‘Hoe is je Duits?’
‘Goed.’
Gewoon: goed. Niet: ‘Ein bisschen’, goed. Daar kan ik van op aan. Ik heb de juiste persoon gekozen om me te begeleiden vandaag. Joost Heijthuijsen. Ik leerde hem kennen als directeur van Incubate in Tilburg, een behoorlijk hardcore underground festival waar je de raarste en meest uitdagende acts kon zien, maar waar als de avond lang genoeg werd ook zomaar de polonaise gelopen kon worden bij de Deurzakkers. Een man die carnaval in zijn agenda blokt en die de Duitse volkscultuur op een merkwaardig voetstuk heeft staan. Hij aarzelde geen moment toen ik hem vroeg mee te gaan naar Heino, de koning van de Schlager. Als ik hem zeg dat we vanavond Heino misschien wel kunnen ontmoeten zegt hij: ‘Mijn grootvader zou trots zijn.’
Daar staan we dan, in onze kersttruien, in TivoliVredenburg. Op die van Joost prijkt de markante kop van Karl Marx en de slogan All I Want For Christmas Is The Means For Production. De mijne heb ik stomtoevallig vorige week gekregen toen mijn vriendin in Shrewsbury was, een plaatsje bij Birmingham. Ik ben daar nooit geweest, maar toen ik twintig was speelde altijd FIFA op de Playstation met Shrewsbury Town, om te kijken of je met het slechtste team van het spel ook kampioen van de Premier League kon worden. Het is misschien een beetje gek om met een Engelse kersttrui naar een Weihnachtsabend met Heino te gaan, bedenk ik me nu, maar die underdog-mentaliteit zal hem vast bevallen.

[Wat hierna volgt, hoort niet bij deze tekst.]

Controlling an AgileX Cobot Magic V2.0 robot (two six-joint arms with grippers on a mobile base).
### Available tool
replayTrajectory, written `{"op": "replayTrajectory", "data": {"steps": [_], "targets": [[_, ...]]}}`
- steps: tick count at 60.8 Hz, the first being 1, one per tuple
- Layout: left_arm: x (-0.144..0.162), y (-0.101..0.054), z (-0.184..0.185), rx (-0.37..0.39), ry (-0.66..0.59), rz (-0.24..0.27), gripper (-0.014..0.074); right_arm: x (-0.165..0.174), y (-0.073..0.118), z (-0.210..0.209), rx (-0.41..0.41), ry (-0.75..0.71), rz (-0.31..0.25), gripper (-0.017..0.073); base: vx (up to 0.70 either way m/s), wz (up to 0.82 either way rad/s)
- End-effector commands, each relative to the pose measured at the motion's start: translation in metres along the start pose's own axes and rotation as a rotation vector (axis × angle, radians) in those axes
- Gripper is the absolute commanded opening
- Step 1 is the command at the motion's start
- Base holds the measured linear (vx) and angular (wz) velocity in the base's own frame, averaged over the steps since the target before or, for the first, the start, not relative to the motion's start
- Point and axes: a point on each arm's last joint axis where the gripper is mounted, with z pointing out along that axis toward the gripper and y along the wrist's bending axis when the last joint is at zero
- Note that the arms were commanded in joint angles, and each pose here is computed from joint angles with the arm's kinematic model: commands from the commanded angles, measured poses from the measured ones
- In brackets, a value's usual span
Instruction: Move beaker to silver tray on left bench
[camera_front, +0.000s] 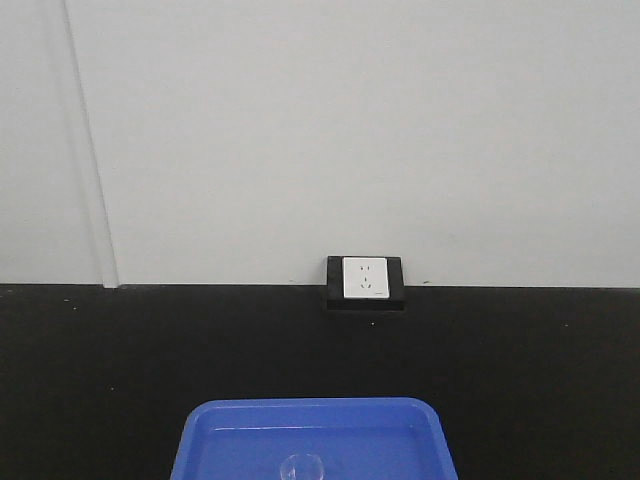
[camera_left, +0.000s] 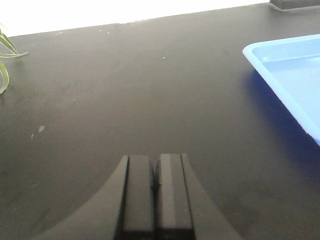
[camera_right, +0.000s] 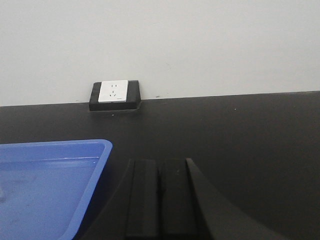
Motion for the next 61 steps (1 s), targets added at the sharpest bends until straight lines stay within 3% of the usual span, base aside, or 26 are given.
{"op": "replayTrajectory", "data": {"steps": [1, 17, 27, 37, 41, 44, 53, 61], "targets": [[-0.001, -0.001, 0.002, 0.006, -0.063, -0.003, 0.0001, -0.006, 0.001, -0.001, -0.015, -0.082, -0.015, -0.0011, 0.0, 0.0], [-0.001, -0.001, 0.002, 0.006, -0.063, -0.003, 0.0001, -0.008, 0.002, -0.001, -0.022, -0.108, -0.011, -0.0011, 0.0, 0.0], [-0.001, -0.001, 0.002, 0.006, -0.063, -0.003, 0.0001, -0.038, 0.007, -0.008, -0.068, -0.299, -0.002, -0.0011, 0.0, 0.0], [-0.001, -0.001, 0.002, 0.006, -0.063, -0.003, 0.0001, -0.1, 0.014, -0.01, -0.056, -0.376, -0.123, -0.0011, 0.0, 0.0], [-0.001, -0.001, 0.002, 0.006, -0.063, -0.003, 0.0001, -0.123, 0.017, 0.004, -0.048, -0.341, -0.184, -0.0011, 0.0, 0.0], [-0.001, -0.001, 0.002, 0.006, -0.063, -0.003, 0.0001, -0.14, 0.02, 0.015, -0.05, -0.337, -0.2, -0.0011, 0.0, 0.0], [-0.001, -0.001, 0.002, 0.006, -0.063, -0.003, 0.0001, -0.167, 0.024, 0.064, -0.063, -0.267, -0.193, -0.0011, 0.0, 0.0], [-0.001, -0.001, 0.002, 0.006, -0.063, -0.003, 0.0001, -0.165, 0.026, 0.104, -0.076, -0.2, -0.181, -0.0011, 0.0, 0.0]]}}
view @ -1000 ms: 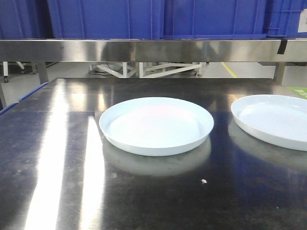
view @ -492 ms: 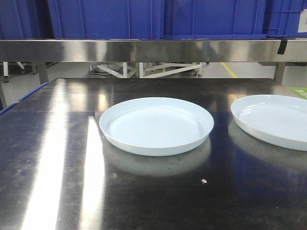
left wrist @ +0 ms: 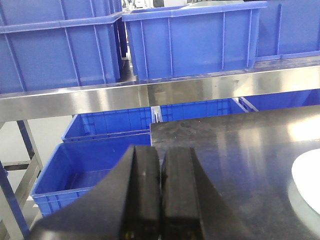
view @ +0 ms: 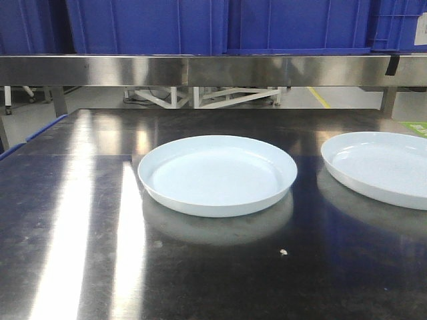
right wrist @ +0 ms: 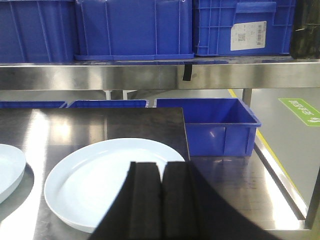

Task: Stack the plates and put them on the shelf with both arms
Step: 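Release the plate and raise the left gripper away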

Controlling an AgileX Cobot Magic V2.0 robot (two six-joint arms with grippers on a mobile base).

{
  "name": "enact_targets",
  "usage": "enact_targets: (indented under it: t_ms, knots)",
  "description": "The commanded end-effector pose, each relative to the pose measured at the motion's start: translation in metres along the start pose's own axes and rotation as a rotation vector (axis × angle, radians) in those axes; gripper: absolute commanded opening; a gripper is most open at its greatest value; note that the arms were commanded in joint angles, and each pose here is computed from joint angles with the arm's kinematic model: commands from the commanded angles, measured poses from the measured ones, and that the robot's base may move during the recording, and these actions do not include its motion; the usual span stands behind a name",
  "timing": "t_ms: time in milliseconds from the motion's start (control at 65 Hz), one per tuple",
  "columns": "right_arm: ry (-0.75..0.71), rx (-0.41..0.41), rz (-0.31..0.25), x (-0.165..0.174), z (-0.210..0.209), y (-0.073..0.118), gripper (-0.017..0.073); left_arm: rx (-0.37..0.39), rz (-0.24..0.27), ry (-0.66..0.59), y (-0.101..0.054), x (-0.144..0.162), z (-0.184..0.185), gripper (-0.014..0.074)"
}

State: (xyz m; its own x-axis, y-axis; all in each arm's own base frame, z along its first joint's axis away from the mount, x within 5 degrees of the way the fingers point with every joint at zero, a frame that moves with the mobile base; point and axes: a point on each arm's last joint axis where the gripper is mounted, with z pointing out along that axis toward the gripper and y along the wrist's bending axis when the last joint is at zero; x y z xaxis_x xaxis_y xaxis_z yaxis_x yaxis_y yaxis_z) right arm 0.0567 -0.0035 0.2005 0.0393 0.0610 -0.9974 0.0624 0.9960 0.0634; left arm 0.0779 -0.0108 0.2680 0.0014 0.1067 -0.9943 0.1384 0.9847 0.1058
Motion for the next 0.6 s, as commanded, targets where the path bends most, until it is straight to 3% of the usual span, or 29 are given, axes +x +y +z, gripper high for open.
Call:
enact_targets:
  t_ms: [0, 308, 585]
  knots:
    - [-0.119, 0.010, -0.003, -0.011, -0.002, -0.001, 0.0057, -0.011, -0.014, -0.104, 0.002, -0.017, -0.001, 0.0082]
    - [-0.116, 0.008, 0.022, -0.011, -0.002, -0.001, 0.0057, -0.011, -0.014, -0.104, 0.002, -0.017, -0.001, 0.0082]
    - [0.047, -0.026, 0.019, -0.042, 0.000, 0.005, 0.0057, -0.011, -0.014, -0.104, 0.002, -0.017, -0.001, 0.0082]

Fan Voor Een Dag, ik zal het even voor je opfrissen: ik ga een avondje mee naar een concert dat buiten mijn comfortzone ligt, of beter: van een artiest waar ik altijd een hekel aan heb gehad, en tot die laatste categorie mag je Schlager best wel rekenen. Ik ging eerder naar Weezer, naar John Mayer en naar Slipknot, en wat bleek: als je je laat begeleiden door iemand die oprecht liefhebber is, kun je bijna niet nat gaan. En zo loop ik de trappen naar de Ronda niet eens zozeer op met een open mind, maar met de overtuiging dat het geweldig gaat worden.